Whenever a line contains the string "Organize", copy it out of the entries.

[Exercise data — start]

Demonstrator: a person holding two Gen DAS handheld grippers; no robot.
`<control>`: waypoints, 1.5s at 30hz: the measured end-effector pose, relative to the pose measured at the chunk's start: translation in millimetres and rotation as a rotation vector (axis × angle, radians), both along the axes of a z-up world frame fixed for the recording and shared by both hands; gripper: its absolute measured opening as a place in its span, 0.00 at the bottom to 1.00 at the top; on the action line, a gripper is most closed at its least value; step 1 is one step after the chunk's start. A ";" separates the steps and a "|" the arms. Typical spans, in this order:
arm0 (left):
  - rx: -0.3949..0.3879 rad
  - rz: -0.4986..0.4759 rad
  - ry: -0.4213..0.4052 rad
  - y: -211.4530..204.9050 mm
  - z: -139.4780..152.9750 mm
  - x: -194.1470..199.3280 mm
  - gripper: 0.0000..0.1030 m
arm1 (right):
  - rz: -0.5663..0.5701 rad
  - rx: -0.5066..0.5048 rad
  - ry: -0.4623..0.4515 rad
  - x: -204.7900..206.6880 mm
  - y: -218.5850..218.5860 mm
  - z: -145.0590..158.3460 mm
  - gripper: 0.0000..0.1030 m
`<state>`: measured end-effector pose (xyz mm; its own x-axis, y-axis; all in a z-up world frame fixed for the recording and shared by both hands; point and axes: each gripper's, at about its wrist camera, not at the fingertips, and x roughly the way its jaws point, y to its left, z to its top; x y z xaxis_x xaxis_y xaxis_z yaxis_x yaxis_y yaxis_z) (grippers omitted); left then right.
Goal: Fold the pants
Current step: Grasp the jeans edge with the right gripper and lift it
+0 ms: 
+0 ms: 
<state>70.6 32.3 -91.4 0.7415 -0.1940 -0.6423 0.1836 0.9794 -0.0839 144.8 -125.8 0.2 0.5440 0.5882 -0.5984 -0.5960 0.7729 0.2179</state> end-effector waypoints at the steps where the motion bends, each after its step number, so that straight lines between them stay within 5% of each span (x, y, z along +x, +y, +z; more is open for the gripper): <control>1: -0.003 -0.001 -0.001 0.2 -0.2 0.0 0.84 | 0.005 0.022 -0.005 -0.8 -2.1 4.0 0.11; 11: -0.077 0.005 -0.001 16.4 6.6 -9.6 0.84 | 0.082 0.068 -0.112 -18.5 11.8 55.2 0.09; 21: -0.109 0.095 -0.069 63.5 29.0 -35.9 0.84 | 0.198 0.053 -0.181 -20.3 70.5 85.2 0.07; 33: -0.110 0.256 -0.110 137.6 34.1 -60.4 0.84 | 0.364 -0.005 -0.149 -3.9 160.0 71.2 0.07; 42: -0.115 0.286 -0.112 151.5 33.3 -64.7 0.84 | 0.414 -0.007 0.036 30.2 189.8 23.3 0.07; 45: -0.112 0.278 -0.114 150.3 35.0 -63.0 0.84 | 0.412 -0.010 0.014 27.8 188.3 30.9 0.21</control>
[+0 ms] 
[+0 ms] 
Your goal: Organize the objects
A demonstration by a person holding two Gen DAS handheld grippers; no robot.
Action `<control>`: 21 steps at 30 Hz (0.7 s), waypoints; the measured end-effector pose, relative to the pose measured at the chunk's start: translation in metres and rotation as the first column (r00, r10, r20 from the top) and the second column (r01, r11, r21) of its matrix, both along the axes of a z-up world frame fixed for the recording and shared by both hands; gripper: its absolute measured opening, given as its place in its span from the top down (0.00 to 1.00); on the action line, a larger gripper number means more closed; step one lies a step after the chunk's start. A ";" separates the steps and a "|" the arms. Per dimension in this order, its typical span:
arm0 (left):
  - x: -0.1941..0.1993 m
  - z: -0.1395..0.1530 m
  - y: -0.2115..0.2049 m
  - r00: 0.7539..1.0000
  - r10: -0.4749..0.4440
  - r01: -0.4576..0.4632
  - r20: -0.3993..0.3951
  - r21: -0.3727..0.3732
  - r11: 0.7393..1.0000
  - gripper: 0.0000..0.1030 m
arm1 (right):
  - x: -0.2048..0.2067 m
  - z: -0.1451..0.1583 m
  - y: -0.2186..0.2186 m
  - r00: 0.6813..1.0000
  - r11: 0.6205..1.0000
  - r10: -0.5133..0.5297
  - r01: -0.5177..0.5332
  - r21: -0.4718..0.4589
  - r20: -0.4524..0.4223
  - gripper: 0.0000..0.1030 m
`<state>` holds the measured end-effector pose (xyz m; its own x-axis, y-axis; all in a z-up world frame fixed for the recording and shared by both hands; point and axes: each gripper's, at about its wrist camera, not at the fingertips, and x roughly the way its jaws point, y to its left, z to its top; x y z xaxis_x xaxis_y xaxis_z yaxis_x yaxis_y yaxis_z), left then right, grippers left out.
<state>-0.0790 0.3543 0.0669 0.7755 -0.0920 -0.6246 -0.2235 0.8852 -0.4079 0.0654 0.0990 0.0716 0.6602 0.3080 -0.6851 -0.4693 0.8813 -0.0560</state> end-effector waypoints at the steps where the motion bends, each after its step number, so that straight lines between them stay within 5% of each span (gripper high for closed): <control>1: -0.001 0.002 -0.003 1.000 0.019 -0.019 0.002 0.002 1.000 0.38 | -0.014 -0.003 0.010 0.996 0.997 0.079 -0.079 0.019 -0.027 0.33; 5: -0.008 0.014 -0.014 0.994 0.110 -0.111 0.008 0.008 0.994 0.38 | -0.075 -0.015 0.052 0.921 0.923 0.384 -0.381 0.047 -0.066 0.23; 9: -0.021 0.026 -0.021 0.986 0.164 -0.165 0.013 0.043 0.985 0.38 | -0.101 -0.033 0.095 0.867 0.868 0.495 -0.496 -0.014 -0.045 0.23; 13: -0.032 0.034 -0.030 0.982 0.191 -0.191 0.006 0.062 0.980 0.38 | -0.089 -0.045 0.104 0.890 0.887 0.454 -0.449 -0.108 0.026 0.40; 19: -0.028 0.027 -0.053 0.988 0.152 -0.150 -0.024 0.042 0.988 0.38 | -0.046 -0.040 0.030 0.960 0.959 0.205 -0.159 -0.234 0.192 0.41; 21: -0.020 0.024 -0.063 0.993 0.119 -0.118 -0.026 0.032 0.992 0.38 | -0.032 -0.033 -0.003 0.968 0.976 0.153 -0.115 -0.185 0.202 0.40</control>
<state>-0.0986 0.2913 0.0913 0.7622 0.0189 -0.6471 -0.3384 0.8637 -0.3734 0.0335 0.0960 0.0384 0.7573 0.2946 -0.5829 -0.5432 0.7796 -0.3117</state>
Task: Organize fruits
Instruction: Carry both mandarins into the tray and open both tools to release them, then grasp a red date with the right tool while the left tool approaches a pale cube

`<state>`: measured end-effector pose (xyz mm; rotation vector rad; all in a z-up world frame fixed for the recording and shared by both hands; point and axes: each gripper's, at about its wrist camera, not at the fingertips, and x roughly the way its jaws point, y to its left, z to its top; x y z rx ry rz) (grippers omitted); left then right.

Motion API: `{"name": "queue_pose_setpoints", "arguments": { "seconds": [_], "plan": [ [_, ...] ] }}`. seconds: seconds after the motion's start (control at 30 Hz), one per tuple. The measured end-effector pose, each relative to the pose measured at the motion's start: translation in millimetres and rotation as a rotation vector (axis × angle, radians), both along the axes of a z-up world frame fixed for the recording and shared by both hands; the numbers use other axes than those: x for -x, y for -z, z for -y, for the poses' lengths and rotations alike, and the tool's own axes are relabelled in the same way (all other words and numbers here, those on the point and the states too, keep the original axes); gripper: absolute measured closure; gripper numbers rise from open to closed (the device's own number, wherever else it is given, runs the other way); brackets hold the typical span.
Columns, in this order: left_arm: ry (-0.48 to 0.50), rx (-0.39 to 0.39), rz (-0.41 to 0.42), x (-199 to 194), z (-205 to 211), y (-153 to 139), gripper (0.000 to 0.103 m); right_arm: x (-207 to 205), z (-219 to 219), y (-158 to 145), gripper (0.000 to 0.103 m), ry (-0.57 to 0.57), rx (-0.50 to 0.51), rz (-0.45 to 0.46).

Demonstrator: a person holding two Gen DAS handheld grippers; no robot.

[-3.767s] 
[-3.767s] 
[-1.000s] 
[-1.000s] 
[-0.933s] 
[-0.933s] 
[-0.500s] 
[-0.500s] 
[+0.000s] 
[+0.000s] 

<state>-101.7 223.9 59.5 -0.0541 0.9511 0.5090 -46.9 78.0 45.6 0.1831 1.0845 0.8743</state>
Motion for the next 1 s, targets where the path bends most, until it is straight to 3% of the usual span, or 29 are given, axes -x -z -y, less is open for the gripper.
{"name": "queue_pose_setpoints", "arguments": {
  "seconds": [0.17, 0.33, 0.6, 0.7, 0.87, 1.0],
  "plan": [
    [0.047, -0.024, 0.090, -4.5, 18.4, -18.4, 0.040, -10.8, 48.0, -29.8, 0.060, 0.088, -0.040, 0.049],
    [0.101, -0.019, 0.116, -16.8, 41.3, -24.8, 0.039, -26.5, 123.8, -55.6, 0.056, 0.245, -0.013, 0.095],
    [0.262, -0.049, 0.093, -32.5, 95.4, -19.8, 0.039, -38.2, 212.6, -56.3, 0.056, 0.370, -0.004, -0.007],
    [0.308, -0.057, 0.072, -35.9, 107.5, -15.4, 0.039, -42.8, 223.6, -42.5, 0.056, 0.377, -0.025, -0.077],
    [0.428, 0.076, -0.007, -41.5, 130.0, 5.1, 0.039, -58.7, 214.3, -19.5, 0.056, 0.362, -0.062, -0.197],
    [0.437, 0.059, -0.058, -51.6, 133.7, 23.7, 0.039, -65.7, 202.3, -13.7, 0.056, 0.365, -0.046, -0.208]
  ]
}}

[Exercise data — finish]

(Answer to this exercise):
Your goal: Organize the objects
Task: Organize fruits

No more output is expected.